Green Gold: How Welsh Cleantech startups can jumpstart our economy
Have you ever thought about the Welsh renewable energy startup sector? Is it even that important? If you haven’t you wouldn’t be alone. But this sector, once in relative obscurity, may have just landed a golden ticket.
Last month, the Welsh Government confirmed it would be establishing two new freeports, focusing on marine and low carbon energy, to build a “green energy corridor” in the South West.
These zones, offering favourable tax and custom rules, aim to attract 20,000 jobs and £5bn of investment into Wales.
This is hand in hand with the plans to develop powerful wind turbines in the Celtic Sea, bringing a tidal wave of new money and talent to the climate-tech ecosystem.
In the spirit of this full-throttle commitment, there’s no better time to highlight the value of one of Wales’ greatest, and under discussed assets – cleantech startups. It is the growing and fostering of this ecosystem, where Wales’ greatest potential for Net Zero return on investments (ROIs) lie.

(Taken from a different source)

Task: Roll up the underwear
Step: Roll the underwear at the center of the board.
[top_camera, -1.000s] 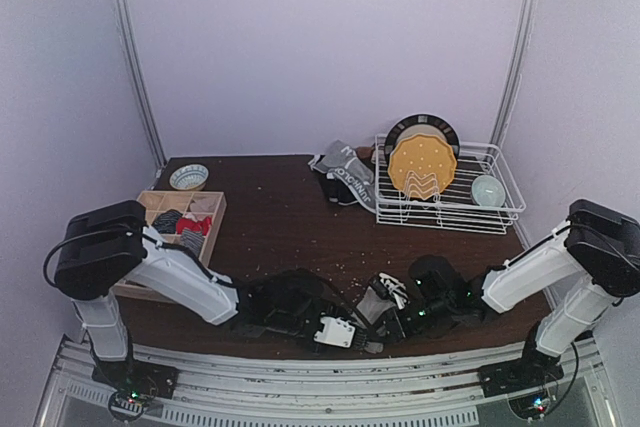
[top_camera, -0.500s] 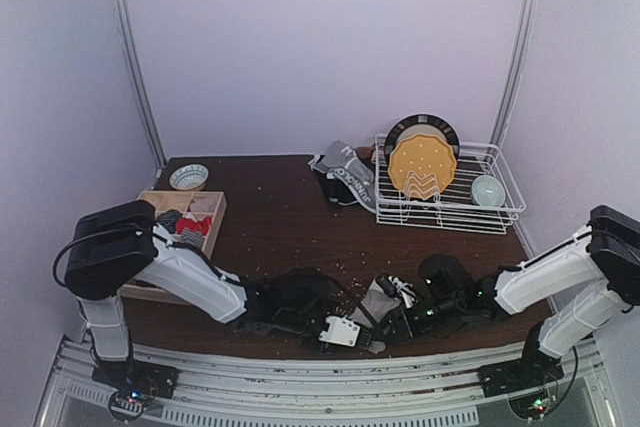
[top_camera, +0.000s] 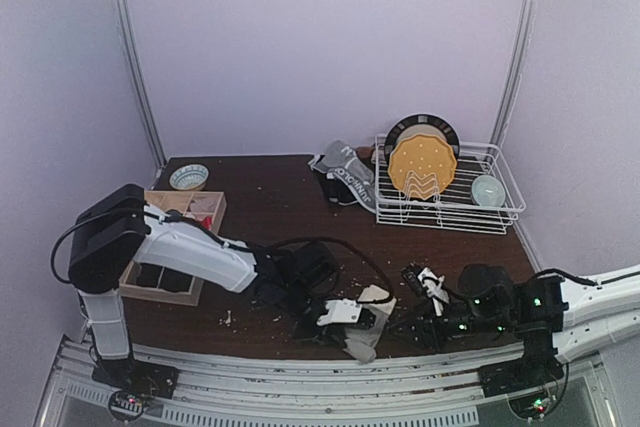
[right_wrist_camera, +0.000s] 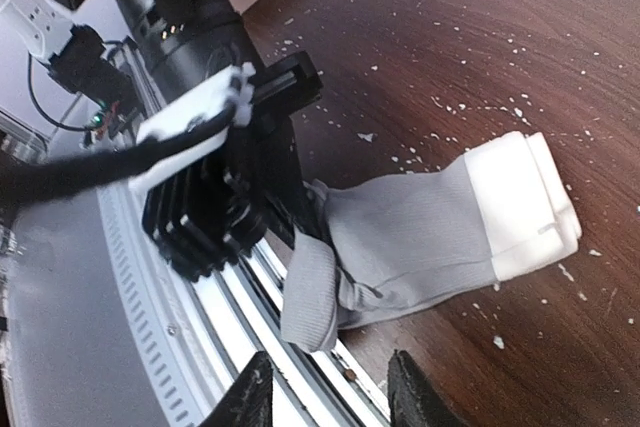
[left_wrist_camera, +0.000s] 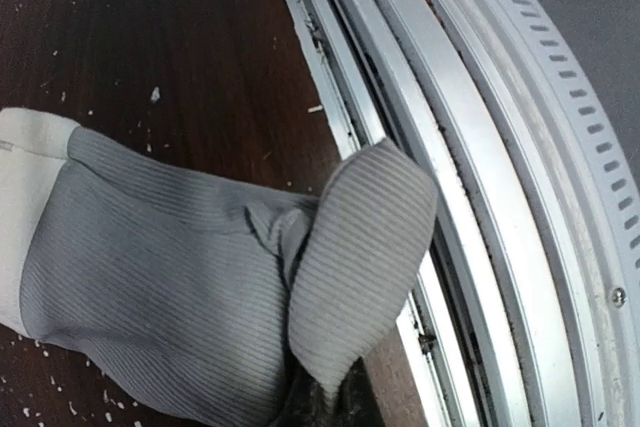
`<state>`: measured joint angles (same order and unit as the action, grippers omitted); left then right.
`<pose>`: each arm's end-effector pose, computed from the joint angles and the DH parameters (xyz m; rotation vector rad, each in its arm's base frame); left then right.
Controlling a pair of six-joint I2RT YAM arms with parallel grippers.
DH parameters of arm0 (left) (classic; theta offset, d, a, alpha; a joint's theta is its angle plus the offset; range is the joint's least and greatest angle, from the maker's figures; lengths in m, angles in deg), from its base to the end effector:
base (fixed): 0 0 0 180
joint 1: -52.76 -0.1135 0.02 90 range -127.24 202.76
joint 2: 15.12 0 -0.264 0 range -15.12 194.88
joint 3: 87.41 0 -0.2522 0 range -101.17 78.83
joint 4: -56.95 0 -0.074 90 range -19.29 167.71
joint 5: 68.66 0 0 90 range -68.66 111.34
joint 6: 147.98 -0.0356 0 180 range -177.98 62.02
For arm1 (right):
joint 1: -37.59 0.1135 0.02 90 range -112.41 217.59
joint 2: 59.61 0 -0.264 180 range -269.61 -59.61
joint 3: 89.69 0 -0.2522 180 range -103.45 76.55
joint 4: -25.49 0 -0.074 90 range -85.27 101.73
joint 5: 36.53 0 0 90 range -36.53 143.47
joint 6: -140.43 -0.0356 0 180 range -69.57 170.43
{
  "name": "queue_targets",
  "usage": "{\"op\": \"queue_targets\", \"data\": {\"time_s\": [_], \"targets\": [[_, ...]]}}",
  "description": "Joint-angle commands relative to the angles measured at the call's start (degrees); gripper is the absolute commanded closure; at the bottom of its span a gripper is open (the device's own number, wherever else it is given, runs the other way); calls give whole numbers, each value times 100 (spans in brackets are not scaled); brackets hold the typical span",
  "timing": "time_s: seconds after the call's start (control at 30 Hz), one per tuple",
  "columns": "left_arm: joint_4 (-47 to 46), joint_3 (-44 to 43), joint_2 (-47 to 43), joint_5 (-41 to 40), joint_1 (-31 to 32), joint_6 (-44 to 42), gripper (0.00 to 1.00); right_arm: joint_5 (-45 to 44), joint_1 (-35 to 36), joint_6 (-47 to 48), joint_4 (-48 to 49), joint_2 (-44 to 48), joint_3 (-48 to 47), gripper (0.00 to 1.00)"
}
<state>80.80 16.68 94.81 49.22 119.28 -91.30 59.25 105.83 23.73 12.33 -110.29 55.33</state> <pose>0.1342 -0.3507 0.1313 2.1248 1.5433 -0.8386 0.0676 0.1790 0.1967 -0.8682 2.0983 1.0655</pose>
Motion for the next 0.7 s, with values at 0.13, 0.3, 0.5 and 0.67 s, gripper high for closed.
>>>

The potential for Wales to become a clean energy hub is clear. We have 1,600 miles of Atlantic-facing coastline, over 80 operational wind farms, some of the strongest wind and tidal resources in Europe and 90% of our total land area is used for agriculture.
With these incredible natural resources, here’s how the renewable energy startup sector stands today.
We estimated that the value of the Welsh clean energy startup ecosystem is an eye-watering £332m. This is over £100m more than the Higher Education budget, or enough to fully fund the entire Social Justice System twice.
Together, startups have raised over £75m, with an average of £3m per company, despite a relatively small workforce averaging nine employees each.
It’s promising to note that 40% of those startups were still in seed stage, meaning their capacity for high-growth and scaling is huge.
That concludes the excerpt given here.